Sustainable food brands have come a long way over the past thirty years. Where Fairtrade items were previously only sold in specialist shops, they now line our supermarket shelves. But do sustainable food brands really make a positive difference? Or are they simply a more expensive way to shop?
Have you ever wanted to know what your carbon footprint amounts to just based on what you eat? Well, now you can find out easily. Check out BBC’s climate change food calculator to find out what your greenhouse gas emission contributions are. We’ve also written an article focused on what the impact of your carbon footprint is and how you can offset it. But for now, let’s dig a little deeper into sustainable food brands and the benefits of choosing them!
Does opting for sustainable food brands actually make a difference?
The short answer is that yes, sustainable food brands do have a definite impact on the good of the earth. Why? Because for the people running these companies, people and planet come before profit. Sustainable food brands aim to create products which can nourish and feed us, but not at anyone else’s expense.
A sustainable food, for example, may be marked Fairtrade, meaning that everyone involved with the production of that food is paid a decent wage. A sustainable product may be free of palm oil, which we know can be damaging to orangutans and the environment.
Put simply, when you choose sustainable food, you tell the companies doing the producing that you have high expectations. And if they want your business, they need to step up! We also recognise that evaluating if something is harmful to our environment can be difficult, that’s why we’ve compiled some of our top tips on how you can know if something is bad for our planet!

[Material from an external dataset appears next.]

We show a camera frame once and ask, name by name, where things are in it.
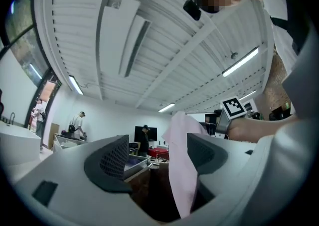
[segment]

Our favourite sustainable food brands
There are so many wonderful food brands who are putting sustainability first. Here are just a handful of our favourites:
If you’re looking to swap to more sustainable food then it’s time to upgrade your family’s condiments! Rubies in the Rubble takes all the vegetables which are rejected by supermarkets for being too ugly, too ripe or too many, and turns them into delicious ketchups, relishes and mayonnaise. In less than ten years, Rubies in the Rubble have saved over 350,000kg of vegetables that were perfectly tasty but not perfectly formed!
Whether you drink herbal or English breakfast tea, you have to agree that Clipper Teas are doing sustainability right. It’s all Fairtrade and they have just come up with the world’s first plastic-free tea bag. We love the total transparency about their practices and their commitment to doing good, a truly sustainable food brand we love!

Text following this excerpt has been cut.